The threat and the stakes are significant enough for everyone except Cutter to view the situation with solemn concern. In the cabin with Cutter’s nieces, research assistant, and a couple scholarly passengers who had already booked their tickets on the commandeered flight, all goes well until the stewardess passes around a box of ampules with liquid designed to combat air sickness. When Cutter breaks his capsule, sniffs, and appears to die from inhaling the vapor, Lord has his hands full keeping the cabin and its occupants under control. After an emergency landing at Medicine Bow’s snowy airfield, Dr. Cutter’s body is removed and placed in the cargo hold by Lord. Attacked from behind, though, the detective is knocked out by a murderer who is eager to ensure that the doctor is truly out of commission.

Admirably plotted and nicely paced, Obelists Fly High is generally regarded as the strongest of Daly King’s three travel stories. It is the only novel of his to date that received a celebratory reprinting, in a Dover trade paperback edition from 1986. It is also a story whose details of 1930s aeroplane flying and functionality feels authentic, tactile, and well-observed. Additionally, the elements of the narrative’s ticking clock – can Lord identify the culprit by journey’s end? – and the claustrophobic atmosphere of suspects trapped in a darkened airplane cabin with a killer are evocative and contribute to the suspense.

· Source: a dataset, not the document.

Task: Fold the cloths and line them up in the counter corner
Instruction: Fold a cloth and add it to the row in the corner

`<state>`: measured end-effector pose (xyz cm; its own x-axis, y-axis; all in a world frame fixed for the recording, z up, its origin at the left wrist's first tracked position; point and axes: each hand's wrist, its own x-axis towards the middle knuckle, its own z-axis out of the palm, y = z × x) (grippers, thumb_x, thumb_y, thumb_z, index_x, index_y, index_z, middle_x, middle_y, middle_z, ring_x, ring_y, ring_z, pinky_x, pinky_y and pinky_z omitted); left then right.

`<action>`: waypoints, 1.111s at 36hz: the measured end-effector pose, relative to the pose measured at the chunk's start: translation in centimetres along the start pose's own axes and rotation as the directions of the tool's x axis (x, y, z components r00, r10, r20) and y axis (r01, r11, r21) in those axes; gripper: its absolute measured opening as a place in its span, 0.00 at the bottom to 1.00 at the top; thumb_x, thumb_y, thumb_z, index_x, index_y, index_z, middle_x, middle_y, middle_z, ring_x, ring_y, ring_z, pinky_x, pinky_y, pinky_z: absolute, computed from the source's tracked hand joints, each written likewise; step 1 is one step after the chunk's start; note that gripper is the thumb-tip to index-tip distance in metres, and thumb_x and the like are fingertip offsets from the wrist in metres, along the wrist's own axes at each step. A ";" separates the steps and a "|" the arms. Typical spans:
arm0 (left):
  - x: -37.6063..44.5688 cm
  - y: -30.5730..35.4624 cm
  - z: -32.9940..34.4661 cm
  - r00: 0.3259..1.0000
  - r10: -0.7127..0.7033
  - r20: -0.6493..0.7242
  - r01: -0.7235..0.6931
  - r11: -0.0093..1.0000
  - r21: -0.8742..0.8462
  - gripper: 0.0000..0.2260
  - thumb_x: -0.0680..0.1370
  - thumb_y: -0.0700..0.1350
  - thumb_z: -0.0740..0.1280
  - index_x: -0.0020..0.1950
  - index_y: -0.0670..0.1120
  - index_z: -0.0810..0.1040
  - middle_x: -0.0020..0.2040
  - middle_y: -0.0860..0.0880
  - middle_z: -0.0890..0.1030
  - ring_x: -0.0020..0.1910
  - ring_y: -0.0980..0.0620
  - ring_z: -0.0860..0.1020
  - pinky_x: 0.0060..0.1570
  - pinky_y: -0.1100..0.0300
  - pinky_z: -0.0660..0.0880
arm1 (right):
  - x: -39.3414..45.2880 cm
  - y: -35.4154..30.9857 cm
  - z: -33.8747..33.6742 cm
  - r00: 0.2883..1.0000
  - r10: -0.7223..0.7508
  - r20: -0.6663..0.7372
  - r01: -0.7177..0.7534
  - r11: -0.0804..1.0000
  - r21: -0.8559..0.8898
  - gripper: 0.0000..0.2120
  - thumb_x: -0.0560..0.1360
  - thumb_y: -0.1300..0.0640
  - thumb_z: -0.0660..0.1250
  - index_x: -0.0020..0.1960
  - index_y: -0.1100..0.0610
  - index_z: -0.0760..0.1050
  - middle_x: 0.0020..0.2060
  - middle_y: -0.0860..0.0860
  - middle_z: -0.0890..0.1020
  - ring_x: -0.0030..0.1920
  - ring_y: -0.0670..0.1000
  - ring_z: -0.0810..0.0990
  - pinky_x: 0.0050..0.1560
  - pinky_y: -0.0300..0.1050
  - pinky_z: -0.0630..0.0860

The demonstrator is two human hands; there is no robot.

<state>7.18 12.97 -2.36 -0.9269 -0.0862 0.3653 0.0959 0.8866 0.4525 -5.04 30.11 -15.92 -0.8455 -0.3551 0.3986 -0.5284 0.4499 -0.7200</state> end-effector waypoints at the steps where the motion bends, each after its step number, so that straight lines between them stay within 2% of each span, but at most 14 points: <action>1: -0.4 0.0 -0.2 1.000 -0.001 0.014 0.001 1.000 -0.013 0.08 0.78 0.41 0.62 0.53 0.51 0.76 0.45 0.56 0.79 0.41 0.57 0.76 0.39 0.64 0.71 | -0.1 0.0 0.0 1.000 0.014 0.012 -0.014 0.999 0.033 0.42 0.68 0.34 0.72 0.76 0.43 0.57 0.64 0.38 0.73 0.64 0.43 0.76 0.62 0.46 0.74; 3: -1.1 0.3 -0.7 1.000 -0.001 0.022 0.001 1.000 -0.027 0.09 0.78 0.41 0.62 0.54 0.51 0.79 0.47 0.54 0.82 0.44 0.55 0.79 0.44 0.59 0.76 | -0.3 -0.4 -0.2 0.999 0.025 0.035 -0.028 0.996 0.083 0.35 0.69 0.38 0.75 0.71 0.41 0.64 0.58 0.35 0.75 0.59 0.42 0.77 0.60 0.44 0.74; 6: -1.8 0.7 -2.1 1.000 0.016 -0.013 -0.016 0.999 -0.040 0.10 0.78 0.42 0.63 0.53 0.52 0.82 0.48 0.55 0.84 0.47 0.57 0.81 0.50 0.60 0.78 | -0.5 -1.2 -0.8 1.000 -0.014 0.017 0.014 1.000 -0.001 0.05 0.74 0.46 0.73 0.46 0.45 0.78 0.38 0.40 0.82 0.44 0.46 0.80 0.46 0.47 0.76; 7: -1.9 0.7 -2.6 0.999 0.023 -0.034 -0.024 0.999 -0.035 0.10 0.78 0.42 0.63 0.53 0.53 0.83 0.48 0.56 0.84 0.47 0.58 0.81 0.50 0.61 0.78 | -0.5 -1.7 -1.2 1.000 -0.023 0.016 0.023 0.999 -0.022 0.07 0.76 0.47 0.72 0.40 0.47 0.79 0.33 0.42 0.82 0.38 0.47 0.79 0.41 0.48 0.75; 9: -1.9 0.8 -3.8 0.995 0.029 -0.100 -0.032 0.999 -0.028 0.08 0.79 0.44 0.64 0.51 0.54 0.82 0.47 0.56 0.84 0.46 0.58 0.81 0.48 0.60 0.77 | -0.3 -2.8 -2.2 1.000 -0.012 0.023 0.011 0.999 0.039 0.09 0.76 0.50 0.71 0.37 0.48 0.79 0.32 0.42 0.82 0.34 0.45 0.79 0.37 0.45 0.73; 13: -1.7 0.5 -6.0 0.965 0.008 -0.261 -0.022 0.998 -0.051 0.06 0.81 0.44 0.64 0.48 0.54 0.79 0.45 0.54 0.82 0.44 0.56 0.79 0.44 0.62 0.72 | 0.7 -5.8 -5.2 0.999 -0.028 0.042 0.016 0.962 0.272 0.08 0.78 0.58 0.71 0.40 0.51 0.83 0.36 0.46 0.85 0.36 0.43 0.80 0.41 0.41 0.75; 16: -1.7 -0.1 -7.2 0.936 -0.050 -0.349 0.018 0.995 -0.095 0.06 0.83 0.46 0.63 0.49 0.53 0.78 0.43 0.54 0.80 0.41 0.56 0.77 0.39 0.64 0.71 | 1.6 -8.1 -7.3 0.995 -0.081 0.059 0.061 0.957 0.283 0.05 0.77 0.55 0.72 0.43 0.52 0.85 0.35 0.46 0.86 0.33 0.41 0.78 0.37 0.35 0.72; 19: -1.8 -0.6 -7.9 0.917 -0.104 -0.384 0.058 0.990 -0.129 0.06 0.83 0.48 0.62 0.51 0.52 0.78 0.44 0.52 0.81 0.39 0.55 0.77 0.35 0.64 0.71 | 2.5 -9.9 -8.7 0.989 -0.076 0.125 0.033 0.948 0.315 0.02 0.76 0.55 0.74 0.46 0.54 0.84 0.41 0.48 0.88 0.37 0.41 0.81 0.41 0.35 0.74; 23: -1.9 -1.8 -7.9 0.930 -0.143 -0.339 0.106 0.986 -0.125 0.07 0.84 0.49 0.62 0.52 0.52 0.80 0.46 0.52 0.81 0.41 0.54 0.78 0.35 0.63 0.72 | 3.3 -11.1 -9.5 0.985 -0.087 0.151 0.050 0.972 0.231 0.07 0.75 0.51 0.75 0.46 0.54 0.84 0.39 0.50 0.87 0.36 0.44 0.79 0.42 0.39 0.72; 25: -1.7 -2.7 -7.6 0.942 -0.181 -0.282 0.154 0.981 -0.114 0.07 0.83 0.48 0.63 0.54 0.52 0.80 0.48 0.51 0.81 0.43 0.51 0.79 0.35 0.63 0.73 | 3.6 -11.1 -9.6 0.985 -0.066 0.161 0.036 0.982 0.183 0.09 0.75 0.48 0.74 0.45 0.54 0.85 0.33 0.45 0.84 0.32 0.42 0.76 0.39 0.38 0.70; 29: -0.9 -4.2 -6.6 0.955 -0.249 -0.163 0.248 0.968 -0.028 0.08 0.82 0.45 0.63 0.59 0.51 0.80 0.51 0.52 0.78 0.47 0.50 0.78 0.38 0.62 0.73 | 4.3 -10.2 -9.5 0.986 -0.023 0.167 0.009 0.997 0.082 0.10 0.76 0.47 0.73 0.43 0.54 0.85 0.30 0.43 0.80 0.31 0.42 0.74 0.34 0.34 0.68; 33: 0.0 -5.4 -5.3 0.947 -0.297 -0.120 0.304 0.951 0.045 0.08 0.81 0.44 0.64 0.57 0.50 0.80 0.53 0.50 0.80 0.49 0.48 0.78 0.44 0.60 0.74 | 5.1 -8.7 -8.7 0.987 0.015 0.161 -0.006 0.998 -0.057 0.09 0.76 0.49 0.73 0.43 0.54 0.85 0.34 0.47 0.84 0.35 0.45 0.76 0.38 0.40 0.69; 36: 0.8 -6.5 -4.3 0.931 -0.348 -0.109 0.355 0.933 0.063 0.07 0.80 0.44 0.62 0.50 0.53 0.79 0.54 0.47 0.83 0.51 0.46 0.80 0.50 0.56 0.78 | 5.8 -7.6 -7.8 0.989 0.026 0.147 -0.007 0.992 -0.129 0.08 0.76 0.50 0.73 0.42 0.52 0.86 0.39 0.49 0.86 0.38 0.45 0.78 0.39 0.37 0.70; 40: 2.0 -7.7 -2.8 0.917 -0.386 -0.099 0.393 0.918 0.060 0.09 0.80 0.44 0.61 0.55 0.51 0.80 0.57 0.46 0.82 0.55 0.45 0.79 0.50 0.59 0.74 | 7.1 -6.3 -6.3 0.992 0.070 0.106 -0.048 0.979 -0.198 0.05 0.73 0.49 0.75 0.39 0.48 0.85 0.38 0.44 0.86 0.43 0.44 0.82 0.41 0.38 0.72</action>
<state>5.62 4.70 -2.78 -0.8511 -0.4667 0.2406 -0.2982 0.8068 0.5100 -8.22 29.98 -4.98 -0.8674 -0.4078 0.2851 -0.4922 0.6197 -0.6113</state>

Daly King still indulges in a couple of his authorial vices here, which can sometimes test a reader’s patience. As with his other titles, characters are named in a puckishly Dickensian manner that trades on juvenile puns or imagery. The celebrated surgeon is named Cutter, while his nieces are saddled with the names Fonda and Isa Mann. One is a sultry woman whose beauty bewitches Captain Lord while the other is a masculine, off-putting figure; it doesn’t take a detective to guess which is which. And while the multi-page discussions of psychological and economic theory found in the other Obelists books are mercifully absent here, a popular novelist character named Craven talks at length of Fortean paranormal phenomena. Here, he tries to sell Lord on the idea that, through sheer will alone, an absentee murderer brought down the doctor.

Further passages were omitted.